Omont Nicolas, Forner Karl, Lamarine Marc, Martin Gwendal, Képès François, Wojcik Jérôme
Merck Serono International S,A, 9 chemin des Mines, 1202 Geneva, Switzerland.
BMC Proc. 2008 Dec 17;2 Suppl 4(Suppl 4):S6. doi: 10.1186/1753-6561-2-s4-s6.
With the improvement of genotyping technologies and the exponentially growing number of available markers, case-control genome-wide association studies promise to be a key tool for investigation of complex diseases.
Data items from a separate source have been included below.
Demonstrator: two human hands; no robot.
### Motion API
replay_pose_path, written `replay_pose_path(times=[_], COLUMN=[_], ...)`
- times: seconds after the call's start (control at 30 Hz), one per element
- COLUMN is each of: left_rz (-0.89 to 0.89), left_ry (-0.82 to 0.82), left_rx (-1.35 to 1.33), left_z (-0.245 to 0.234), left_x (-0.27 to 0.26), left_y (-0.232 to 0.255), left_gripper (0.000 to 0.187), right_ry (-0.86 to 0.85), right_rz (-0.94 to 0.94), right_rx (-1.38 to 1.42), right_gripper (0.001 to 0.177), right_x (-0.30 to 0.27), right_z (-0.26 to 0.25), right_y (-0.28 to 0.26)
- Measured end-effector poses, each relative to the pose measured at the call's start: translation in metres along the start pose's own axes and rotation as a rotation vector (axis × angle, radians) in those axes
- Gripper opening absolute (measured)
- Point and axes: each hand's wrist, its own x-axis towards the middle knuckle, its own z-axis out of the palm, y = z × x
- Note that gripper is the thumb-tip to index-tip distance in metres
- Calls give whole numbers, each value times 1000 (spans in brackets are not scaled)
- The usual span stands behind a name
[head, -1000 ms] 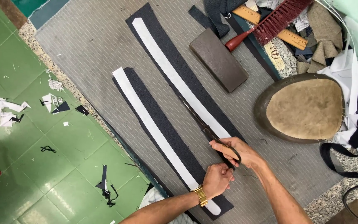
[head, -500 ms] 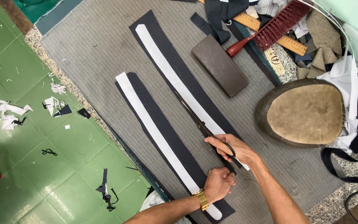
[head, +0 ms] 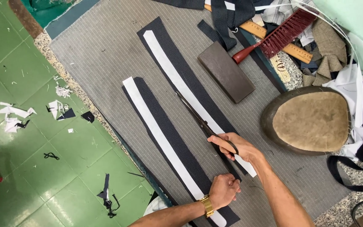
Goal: The person uses shears to trim the edges of two long strips of dark fabric that have white paper templates attached. The person holds the fabric steady with one hand while cutting along the template lines with the other hand.
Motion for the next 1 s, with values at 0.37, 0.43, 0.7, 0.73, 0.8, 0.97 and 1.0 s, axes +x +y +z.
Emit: replay_pose_path(times=[0.37,0.43,0.7,0.73,0.8,0.97,1.0], left_rz=[-15,1,40,135,74,-205,-358], left_ry=[11,13,15,78,243,797,890], left_rx=[-43,-2,-159,-44,86,303,562], left_z=[1,1,-59,-81,-148,-332,-370], left_x=[2,0,-44,-60,-98,-174,-184], left_y=[-1,1,5,13,19,-60,-97], left_gripper=[38,44,13,17,27,38,41], right_ry=[54,63,100,103,131,252,328], right_rz=[24,-27,-65,-55,-94,-66,60], right_rx=[39,-29,-221,-262,-195,-27,100], right_gripper=[39,33,47,70,60,65,57], right_x=[20,21,-45,-59,-94,-153,-164], right_z=[3,5,8,4,-5,-32,-32], right_y=[-7,-6,-4,3,33,195,231])
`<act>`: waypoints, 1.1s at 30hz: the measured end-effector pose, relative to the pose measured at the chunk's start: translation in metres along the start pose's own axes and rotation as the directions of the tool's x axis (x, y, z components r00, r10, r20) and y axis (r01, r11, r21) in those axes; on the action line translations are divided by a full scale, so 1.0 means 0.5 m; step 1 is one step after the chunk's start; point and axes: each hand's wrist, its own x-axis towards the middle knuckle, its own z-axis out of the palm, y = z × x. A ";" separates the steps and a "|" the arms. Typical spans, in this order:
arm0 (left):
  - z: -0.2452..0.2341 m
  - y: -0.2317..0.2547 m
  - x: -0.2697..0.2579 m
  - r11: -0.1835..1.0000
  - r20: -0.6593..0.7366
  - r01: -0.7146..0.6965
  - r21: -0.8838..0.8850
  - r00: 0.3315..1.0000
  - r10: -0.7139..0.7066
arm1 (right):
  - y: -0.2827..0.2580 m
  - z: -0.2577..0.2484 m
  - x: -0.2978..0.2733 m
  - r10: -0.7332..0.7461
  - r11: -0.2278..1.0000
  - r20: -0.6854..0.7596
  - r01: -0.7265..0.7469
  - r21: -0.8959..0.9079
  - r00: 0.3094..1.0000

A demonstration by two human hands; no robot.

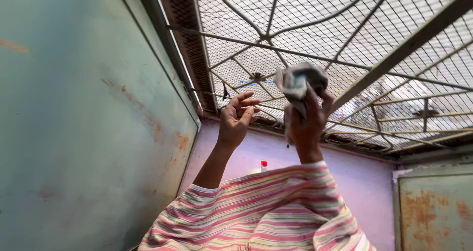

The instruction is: The person cleans a metal window frame and the surrounding wall area using a spray bottle and a cloth. They repeatedly spray the cleaning solution onto the cloth and wipe the surfaces, focusing on the frame and the wall above the window.

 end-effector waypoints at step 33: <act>-0.095 -0.100 -0.070 0.677 0.169 0.007 0.736 0.967 -0.193 | 0.059 0.153 -0.126 0.039 0.997 0.600 0.011 -0.078 0.799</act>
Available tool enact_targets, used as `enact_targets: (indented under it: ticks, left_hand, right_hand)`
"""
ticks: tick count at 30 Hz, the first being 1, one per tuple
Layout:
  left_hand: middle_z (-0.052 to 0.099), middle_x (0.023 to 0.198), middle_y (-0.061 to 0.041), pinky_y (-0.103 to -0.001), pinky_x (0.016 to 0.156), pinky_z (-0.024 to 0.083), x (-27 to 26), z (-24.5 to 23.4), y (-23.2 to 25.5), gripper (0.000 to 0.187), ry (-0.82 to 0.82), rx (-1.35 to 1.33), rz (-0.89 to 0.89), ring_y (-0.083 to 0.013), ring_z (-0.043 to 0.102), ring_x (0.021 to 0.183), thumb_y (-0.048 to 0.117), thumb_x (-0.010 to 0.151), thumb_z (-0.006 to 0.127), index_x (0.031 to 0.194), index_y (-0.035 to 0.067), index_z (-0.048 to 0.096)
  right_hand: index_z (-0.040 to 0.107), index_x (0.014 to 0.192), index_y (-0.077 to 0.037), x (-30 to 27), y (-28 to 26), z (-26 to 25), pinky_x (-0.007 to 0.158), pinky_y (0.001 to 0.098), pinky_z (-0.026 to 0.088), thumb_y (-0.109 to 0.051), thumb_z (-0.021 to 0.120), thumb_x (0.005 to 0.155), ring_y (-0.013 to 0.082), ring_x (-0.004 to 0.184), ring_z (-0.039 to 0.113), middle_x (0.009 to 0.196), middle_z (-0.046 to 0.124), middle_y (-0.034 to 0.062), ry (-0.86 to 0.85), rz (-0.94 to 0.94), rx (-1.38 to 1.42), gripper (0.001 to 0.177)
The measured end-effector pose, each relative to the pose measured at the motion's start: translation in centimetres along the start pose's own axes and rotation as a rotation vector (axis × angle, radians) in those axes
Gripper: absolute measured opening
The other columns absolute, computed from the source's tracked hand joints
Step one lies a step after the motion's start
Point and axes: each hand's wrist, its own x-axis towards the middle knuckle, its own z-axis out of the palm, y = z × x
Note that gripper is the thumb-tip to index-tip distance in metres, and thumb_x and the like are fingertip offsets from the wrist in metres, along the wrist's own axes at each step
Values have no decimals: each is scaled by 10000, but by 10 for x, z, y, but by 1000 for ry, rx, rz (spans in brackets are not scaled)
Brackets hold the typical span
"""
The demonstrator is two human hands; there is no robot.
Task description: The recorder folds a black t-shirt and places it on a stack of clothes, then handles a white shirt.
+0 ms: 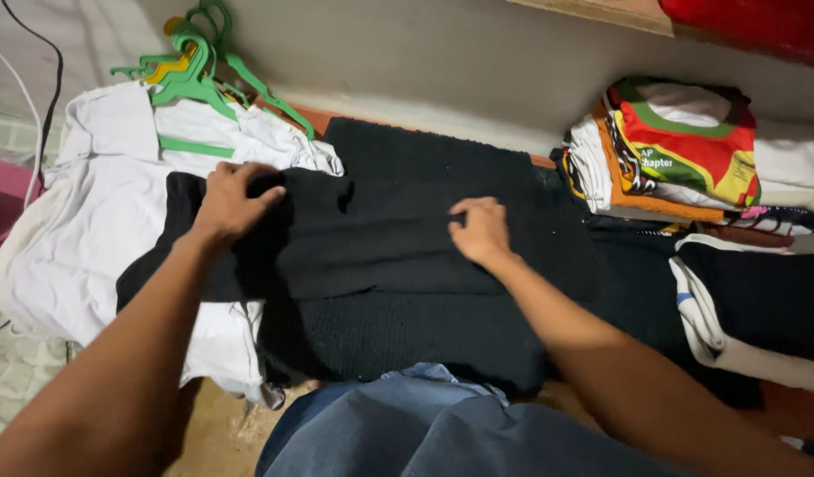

However new analytical methods have to be developed to face the problems induced by this data scale-up, such as statistical multiple testing, data quality control and computational tractability.
We present a novel method to analyze genome-wide association studies results. The algorithm is based on a Bayesian model that integrates genotyping errors and genomic structure dependencies. p-values are assigned to genomic regions termed bins, which are defined from a gene-biased partitioning of the genome, and the false-discovery rate is estimated. We have applied this algorithm to data coming from three genome-wide association studies of Multiple Sclerosis.
The method practically overcomes the scale-up problems and permits to identify new putative regions statistically associated with the disease.
随着基因分型技术的改进以及可用标记数量呈指数级增长,病例对照全基因组关联研究有望成为研究复杂疾病的关键工具。然而,必须开发新的分析方法来应对这种数据规模扩大所带来的问题,例如统计多重检验、数据质量控制和计算可处理性。
我们提出了一种分析全基因组关联研究结果的新方法。该算法基于一个整合了基因分型错误和基因组结构依赖性的贝叶斯模型。将p值分配给称为“bin”的基因组区域,这些区域是根据基因组的基因偏向划分定义的,并估计错误发现率。我们已将此算法应用于来自三项多发性硬化症全基因组关联研究的数据。
该方法切实克服了规模扩大问题,并能够识别出与疾病有统计学关联的新的假定区域。